▶ [What is needed]
Copy all the entries word for word, but omit the pictures.

+ + +

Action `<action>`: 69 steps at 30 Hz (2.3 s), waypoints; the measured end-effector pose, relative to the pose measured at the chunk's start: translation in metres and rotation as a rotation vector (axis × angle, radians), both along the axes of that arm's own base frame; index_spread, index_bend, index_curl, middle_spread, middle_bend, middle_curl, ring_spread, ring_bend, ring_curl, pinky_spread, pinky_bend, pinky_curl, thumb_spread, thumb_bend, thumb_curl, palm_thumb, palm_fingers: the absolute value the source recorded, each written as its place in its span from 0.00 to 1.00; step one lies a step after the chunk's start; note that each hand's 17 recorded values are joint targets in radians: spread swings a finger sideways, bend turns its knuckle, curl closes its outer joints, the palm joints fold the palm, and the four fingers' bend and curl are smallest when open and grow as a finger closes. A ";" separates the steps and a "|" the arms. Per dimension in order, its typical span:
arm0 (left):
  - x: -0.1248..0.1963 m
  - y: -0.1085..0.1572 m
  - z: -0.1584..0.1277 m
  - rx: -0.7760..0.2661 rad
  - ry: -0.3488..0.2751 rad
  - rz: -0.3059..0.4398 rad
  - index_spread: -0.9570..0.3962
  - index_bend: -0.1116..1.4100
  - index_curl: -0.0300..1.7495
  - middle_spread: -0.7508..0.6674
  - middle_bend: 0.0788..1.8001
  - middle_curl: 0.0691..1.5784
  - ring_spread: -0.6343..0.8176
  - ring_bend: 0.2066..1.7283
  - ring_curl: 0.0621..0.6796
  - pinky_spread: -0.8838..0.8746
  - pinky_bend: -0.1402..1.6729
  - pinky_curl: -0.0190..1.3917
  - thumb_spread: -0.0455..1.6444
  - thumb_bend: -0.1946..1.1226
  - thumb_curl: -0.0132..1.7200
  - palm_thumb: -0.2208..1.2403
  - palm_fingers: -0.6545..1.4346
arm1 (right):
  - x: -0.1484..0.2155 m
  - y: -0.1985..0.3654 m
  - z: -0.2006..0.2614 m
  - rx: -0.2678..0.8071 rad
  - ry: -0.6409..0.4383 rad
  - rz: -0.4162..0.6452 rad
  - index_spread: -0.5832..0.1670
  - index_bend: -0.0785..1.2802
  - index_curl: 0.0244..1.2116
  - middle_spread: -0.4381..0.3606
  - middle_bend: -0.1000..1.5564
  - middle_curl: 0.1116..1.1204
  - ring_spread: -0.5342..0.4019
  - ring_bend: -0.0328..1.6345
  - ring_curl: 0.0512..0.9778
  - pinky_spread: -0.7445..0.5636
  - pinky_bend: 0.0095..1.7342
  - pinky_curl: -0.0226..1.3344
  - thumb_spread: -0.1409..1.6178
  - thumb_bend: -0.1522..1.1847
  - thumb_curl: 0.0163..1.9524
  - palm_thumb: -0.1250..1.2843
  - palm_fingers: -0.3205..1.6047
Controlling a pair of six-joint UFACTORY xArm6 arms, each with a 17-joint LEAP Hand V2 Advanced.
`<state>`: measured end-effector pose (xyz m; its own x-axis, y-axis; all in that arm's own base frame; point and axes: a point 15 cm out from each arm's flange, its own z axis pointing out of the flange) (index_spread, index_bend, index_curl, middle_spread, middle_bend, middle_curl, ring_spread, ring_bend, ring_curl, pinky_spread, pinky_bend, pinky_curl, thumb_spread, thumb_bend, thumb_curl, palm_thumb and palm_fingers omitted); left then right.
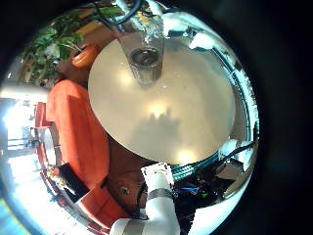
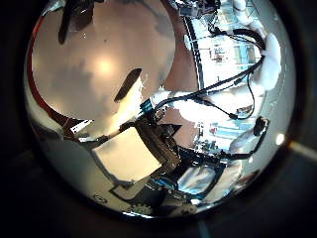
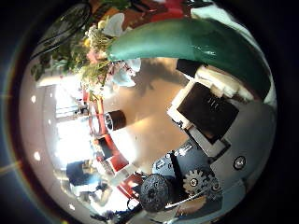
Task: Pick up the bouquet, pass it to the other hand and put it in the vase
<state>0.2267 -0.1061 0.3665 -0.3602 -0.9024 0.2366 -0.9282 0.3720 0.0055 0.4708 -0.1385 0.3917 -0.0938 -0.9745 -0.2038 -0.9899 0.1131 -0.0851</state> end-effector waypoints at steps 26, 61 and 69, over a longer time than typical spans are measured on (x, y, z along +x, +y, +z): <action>0.043 -0.057 0.080 -0.626 -0.112 0.140 0.66 0.19 0.32 0.56 0.15 0.28 0.52 0.35 0.05 0.53 0.26 0.28 0.64 0.12 0.20 0.33 0.52 | -0.099 0.091 0.083 1.179 -0.313 0.408 0.48 0.93 0.73 0.38 0.89 0.69 0.38 0.92 0.64 0.43 0.82 0.46 0.58 0.13 0.52 0.89 0.75; 0.047 -0.102 0.144 -1.167 0.038 0.143 0.76 0.18 0.21 0.59 0.30 0.28 0.55 0.41 0.08 0.58 0.31 0.27 0.58 0.13 0.21 0.35 0.63 | -0.175 0.284 0.004 1.098 0.140 0.836 0.49 0.95 0.71 0.38 0.90 0.68 0.38 0.91 0.67 0.43 0.76 0.60 0.59 0.11 0.61 0.89 0.75; 0.033 -0.107 0.174 -1.366 0.241 0.122 0.48 0.45 0.33 0.33 0.50 0.43 0.19 0.71 0.47 0.30 0.64 0.46 0.60 0.25 0.28 0.68 0.95 | -0.170 0.300 -0.003 1.034 0.102 0.833 0.49 0.96 0.71 0.38 0.90 0.68 0.37 0.91 0.67 0.43 0.75 0.63 0.59 0.11 0.62 0.88 0.75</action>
<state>0.2593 -0.2127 0.5405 -0.1217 0.0680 0.9902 -0.9830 0.1301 -0.1297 0.3010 0.1617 0.3887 0.3920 -0.1497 -0.9077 -0.7913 -0.5581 -0.2497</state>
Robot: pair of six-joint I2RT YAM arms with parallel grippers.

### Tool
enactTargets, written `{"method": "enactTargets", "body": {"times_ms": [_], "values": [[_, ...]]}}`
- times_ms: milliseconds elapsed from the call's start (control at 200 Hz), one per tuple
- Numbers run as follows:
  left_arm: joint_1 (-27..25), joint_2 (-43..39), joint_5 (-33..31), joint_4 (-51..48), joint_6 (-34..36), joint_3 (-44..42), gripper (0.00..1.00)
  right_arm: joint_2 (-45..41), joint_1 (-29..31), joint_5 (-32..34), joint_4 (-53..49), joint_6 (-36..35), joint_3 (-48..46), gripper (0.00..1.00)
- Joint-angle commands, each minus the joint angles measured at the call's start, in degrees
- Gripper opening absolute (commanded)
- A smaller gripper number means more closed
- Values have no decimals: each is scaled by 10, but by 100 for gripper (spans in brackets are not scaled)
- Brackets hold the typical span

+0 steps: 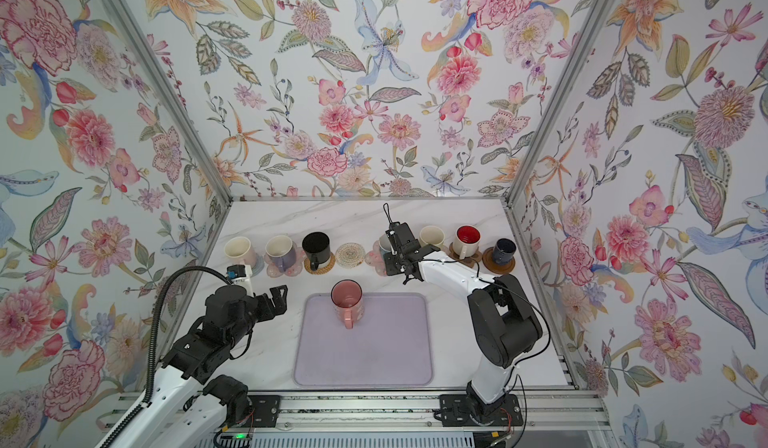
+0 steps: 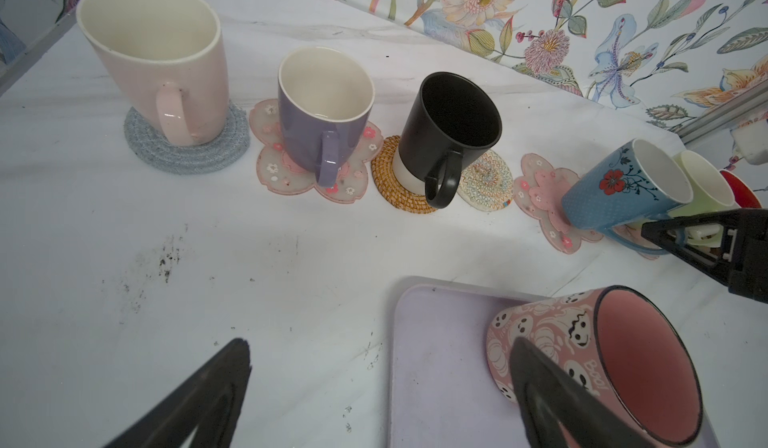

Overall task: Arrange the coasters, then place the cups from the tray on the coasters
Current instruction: 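Lower the blue-handled mug onto the pink flower coaster and release it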

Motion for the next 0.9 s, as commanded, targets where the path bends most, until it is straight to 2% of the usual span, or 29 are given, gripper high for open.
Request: {"method": "enactTargets", "body": {"times_ms": [0,896], "values": [[4,2,-15,-1,-1,-8,99,2,-2,-3,53,-11,24,0],[4,-3,-13,-2,-2,-6,99,41,-8,-10,82,-11,32,0]]}}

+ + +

▶ [Task response]
Action `<action>`: 69 steps at 30 Hz (2.3 s), waypoints; the measured end-effector pose, relative to the pose measured at the chunk's start: translation in metres and rotation as a rotation vector (axis × angle, radians), both along the axes of that arm's own base frame; index_spread, index_bend, index_curl, middle_spread, middle_bend, middle_curl, ring_spread, ring_bend, ring_curl, pinky_spread, pinky_bend, pinky_curl, thumb_spread, thumb_bend, thumb_curl, palm_thumb, palm_fingers: the absolute value the source recorded, each written as its place in its span from 0.00 to 1.00; step one lies a step after the chunk's start; note that each hand's 17 recorded values are joint targets in radians: spread swings a finger sideways, bend turns its knuckle, curl closes its outer joints, the palm joints fold the palm, and the four fingers' bend and curl are smallest when open and grow as a finger closes. A ";" separates the steps and a "|" the arms. Per dimension in order, its typical span:
arm0 (left):
  - x: -0.1248..0.1963 m
  - y: -0.1085..0.1572 m
  - z: -0.1584..0.1277 m
  - rx: -0.7760..0.2661 rad
  - ry: -0.3488..0.2751 rad
  - rz: -0.3059..0.4398 rad
  - index_spread: -0.9570..0.3962
  - index_bend: -0.1116..1.4100
  - index_curl: -0.0300..1.7495
  - middle_spread: -0.7508..0.6674
  - middle_bend: 0.0788..1.8001
  - middle_curl: 0.0691..1.5784
  - ring_spread: -0.6343..0.8176
  - ring_bend: 0.2066..1.7283
  - ring_curl: 0.0621..0.6796
  - pinky_spread: -0.8838..0.8746
  - pinky_bend: -0.1402..1.6729
  - pinky_curl: -0.0190..1.3917
  - thumb_spread: -0.0455..1.6444
  - thumb_bend: -0.1946..1.1226
  - thumb_curl: -0.0132..1.7200
  - palm_thumb: -0.2208..1.2403
  - palm_fingers: -0.6545..1.4346
arm1 (right):
  - x: -0.1484..0.2155 m
  - y: -0.1985..0.3654 m
  - z: -0.2006..0.2614 m
  - rx: -0.2678..0.8071 rad
  - ry: -0.6409..0.4383 rad
  - rz: -0.4162..0.6452 rad
  - index_spread: -0.5832..0.1670
  - index_bend: -0.0785..1.2802
  - index_curl: 0.0244..1.2116
  - middle_spread: -0.4381..0.3606
  - middle_bend: -0.1000..1.5564
  - middle_curl: 0.1116..1.1204
  - ring_spread: -0.5342..0.4019
  - ring_bend: -0.0328..1.6345
  - ring_curl: 0.0512..0.9778
  - pinky_spread: -0.7445..0.5636
  - pinky_bend: 0.0095..1.7342
  - pinky_curl: -0.0226..1.3344
  - thumb_spread: -0.1409..1.6178
  - thumb_bend: -0.1522..1.1847
  - thumb_curl: 0.0163..1.9524
  - palm_thumb: -0.1250..1.2843
  - palm_fingers: -0.3205..1.6047
Controlling a pair of six-joint UFACTORY xArm6 arms, each with a 17-joint LEAP Hand V2 Advanced.
`<state>`: measured end-effector pose (xyz m; its own x-axis, y-axis; all in that arm's own base frame; point and axes: a point 15 cm out from each arm's flange, its own z axis pointing out of the flange) (index_spread, index_bend, index_curl, middle_spread, middle_bend, middle_curl, ring_spread, ring_bend, ring_curl, pinky_spread, pinky_bend, pinky_curl, thumb_spread, thumb_bend, thumb_curl, palm_thumb and palm_fingers omitted); left then right.
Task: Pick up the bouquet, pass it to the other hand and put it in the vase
<state>0.2267 -0.1061 0.3665 -0.3602 -0.9024 0.2366 -0.9282 0.3720 0.0055 0.4708 -0.1385 0.3917 -0.0938 -0.9745 -0.2038 -0.9899 0.1131 -0.0851</state> end-effector waypoints at steps 26, 61 and 69, over a longer time than typical spans are measured on (x, y, z along +x, +y, +z): <action>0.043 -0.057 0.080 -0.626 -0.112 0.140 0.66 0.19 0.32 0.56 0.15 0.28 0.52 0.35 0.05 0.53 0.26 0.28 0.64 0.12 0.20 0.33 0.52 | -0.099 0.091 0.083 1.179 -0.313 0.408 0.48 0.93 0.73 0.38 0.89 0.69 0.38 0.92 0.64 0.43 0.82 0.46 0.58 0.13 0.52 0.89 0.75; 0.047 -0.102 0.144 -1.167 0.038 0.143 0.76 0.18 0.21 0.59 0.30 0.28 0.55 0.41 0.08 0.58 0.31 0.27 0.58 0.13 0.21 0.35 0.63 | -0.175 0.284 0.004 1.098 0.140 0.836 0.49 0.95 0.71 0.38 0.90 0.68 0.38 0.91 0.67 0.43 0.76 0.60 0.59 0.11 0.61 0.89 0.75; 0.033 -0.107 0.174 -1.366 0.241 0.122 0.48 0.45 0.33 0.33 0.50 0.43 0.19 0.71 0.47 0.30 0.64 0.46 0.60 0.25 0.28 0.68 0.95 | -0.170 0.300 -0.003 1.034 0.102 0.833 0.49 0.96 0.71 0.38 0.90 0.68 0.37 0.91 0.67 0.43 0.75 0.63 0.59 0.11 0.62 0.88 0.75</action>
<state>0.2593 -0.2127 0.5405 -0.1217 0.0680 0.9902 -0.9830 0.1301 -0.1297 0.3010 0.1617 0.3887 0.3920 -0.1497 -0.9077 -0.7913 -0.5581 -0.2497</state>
Robot: pair of six-joint I2RT YAM arms with parallel grippers.

### Tool
enactTargets, written `{"method": "enactTargets", "body": {"times_ms": [_], "values": [[_, ...]]}}`
- times_ms: milliseconds elapsed from the call's start (control at 200 Hz), one per tuple
- Numbers run as follows:
  left_arm: joint_1 (-27..25), joint_2 (-43..39), joint_5 (-33..31), joint_4 (-51..48), joint_6 (-34..36), joint_3 (-44..42), gripper (0.00..1.00)
  right_arm: joint_2 (-45..41), joint_1 (-29..31), joint_5 (-32..34), joint_4 (-53..49), joint_6 (-36..35), joint_3 (-48..46), gripper (0.00..1.00)
- Joint-angle commands, each minus the joint angles measured at the call's start, in degrees
- Gripper opening absolute (commanded)
- A smaller gripper number means more closed
- Values have no decimals: each is scaled by 10, but by 100 for gripper (spans in brackets are not scaled)
- Brackets hold the typical span

+0 steps: 
+0 steps: 

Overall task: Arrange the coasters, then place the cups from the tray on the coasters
Current instruction: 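Lower the blue-handled mug onto the pink flower coaster and release it
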
Motion for the next 0.9 s, as commanded, targets where the path bends most, until it is straight to 2% of the usual span, or 29 are given, gripper high for open.
Request: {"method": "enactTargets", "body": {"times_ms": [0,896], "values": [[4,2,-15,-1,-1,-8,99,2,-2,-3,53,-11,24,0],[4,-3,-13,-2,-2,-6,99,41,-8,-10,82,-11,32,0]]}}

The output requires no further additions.